Un grand vide après le départ de son fils
Dagmar a ressenti un grand vide lorsque son fils a quitté le nid, à 27 ans. «Je déprimais. J’ai arrêté de travailler dès l’arrivée de mon premier enfant, c’était la norme. Alors que je gagnais plus que mon époux. Quand les enfants sont partis, il a fallu que je trouve autre chose. J’ai repris des études et suis devenue réflexologue.» A l’école, Vincent Mouquin, 15 ans, et sa sœur Héloïse, 12 ans, ne se sont jamais sentis différents. «D’autres élèves ont des parents divorcés, souligne Héloïse. On ne se pose pas de questions entre nous.» Son frère rigole: «Moi, je dis toujours en premier que papa est muni-
cipal du village. Personnellement, si je rencontre une fille et qu’elle veut travailler pendant que je reste avec les enfants, ça ne me dérangera pas.» Les petits-enfants semblent très attachés à leurs grands-parents, qu’ils voient de temps en temps.

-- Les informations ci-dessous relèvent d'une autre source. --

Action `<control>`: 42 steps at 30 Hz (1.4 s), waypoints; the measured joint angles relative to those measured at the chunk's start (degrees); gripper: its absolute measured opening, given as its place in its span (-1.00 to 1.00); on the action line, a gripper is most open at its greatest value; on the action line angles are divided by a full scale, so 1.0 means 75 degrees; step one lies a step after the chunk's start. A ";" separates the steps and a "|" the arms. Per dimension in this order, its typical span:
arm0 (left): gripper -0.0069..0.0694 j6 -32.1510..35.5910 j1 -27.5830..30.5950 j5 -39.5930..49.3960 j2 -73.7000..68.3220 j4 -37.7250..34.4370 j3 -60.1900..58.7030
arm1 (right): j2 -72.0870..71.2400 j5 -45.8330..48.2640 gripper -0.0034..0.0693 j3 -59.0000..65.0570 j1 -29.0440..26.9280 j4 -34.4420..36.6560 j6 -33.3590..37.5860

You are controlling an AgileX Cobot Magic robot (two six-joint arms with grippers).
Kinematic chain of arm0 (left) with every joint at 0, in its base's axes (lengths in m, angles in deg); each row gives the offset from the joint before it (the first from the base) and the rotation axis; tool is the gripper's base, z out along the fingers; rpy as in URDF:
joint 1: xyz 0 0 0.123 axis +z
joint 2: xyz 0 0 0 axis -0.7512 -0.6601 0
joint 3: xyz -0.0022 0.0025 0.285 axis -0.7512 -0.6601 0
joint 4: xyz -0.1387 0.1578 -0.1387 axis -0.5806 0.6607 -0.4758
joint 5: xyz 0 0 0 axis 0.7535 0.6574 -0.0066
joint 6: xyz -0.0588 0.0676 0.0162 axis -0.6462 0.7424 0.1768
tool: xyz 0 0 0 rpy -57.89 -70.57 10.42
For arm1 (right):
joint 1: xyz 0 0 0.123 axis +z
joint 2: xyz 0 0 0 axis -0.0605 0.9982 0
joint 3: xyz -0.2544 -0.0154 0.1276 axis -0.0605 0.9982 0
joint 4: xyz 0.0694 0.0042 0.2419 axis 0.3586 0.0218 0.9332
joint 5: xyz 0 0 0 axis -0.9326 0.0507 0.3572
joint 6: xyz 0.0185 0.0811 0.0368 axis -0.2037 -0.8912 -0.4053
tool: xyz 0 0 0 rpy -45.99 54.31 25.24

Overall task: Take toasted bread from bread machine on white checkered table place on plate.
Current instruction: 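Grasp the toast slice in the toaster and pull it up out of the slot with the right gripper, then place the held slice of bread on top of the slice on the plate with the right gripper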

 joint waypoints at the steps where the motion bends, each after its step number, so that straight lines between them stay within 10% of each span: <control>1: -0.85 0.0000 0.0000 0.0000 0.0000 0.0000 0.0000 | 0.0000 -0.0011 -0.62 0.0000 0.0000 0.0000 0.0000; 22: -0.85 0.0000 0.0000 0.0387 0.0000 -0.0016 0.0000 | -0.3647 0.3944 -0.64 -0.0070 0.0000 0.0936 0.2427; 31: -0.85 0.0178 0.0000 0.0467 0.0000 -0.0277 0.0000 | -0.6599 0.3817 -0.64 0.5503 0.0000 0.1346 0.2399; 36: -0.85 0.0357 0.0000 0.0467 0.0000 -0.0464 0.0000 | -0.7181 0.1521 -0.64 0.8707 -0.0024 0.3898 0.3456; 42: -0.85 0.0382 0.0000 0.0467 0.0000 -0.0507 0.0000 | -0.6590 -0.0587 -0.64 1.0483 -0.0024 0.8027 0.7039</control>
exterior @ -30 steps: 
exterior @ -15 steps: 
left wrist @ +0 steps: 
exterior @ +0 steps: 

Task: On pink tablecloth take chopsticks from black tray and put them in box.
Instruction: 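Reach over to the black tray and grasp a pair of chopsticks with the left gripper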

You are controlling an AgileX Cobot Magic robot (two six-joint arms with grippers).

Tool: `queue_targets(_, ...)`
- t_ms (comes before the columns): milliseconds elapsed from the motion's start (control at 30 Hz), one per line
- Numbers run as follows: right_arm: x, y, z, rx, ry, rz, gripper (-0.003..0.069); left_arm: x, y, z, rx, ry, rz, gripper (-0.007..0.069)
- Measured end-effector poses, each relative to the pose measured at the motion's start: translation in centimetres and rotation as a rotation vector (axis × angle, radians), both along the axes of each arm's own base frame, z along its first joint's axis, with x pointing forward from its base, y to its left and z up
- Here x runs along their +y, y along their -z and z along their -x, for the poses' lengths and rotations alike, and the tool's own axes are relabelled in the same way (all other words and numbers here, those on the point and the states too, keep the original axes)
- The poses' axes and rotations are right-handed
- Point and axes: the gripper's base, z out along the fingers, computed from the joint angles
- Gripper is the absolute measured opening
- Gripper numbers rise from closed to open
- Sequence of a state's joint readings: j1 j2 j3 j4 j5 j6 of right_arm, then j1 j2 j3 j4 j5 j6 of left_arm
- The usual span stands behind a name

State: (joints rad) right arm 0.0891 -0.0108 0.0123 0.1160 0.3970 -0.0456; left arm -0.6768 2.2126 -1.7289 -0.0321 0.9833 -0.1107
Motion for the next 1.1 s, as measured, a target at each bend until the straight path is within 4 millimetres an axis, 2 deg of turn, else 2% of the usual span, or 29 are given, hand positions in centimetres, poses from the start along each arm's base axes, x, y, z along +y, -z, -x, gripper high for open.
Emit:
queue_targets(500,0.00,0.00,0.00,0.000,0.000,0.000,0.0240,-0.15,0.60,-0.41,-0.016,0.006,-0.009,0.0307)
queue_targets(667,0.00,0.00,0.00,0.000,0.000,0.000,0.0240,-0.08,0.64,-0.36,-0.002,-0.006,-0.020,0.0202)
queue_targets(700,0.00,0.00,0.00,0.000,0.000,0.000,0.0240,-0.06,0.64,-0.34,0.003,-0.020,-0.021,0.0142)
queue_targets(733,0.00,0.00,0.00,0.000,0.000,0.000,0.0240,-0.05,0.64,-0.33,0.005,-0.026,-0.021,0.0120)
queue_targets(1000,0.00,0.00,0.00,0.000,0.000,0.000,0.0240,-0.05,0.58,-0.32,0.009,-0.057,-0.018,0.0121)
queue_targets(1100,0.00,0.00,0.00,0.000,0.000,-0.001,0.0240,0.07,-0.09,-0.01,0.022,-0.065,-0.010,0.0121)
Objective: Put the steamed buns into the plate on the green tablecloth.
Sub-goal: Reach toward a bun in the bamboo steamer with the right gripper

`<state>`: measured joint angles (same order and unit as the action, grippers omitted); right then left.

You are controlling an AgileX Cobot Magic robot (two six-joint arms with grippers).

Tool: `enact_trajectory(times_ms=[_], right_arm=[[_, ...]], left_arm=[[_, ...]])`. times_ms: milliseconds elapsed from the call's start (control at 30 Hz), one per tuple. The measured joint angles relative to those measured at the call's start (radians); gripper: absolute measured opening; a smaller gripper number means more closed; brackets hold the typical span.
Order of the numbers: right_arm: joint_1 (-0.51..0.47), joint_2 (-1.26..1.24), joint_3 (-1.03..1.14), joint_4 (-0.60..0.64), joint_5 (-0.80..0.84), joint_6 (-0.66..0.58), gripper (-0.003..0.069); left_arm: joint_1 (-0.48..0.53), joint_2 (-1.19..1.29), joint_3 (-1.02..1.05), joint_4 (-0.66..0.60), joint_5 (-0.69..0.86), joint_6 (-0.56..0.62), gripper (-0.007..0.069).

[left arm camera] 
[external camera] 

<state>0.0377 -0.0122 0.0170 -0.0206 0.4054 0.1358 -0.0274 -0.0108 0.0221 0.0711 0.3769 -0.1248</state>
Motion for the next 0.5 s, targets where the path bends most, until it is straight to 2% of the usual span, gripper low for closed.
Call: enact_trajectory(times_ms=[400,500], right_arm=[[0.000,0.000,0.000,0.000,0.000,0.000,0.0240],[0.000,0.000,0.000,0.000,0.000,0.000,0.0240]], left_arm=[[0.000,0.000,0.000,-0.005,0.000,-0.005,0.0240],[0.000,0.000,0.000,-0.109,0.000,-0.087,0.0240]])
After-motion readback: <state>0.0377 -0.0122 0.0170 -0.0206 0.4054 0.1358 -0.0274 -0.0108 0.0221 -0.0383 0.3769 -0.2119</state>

Cet été, Vincent a passé une semaine de vacances en tête à tête avec son grand-père Hermann. «En dix jours, j’ai appris plus sur lui que durant toute ma vie. J’ai eu la chance de le découvrir.»
«Je sais qu’ils restent derrière nous»
De concert, Dagmar et Hermann expriment leur plaisir à être grandsparents. Au revoir les responsabilités, bonjour la joie du partage. Dagmar souligne: «On n’a qu’à les aimer.» Yves, le papa, apprécie leur précieux appui. «Sans qu’ils soient demandeurs, ils constituent une sorte de garantie. Je sais qu’ils restent derrière nous.»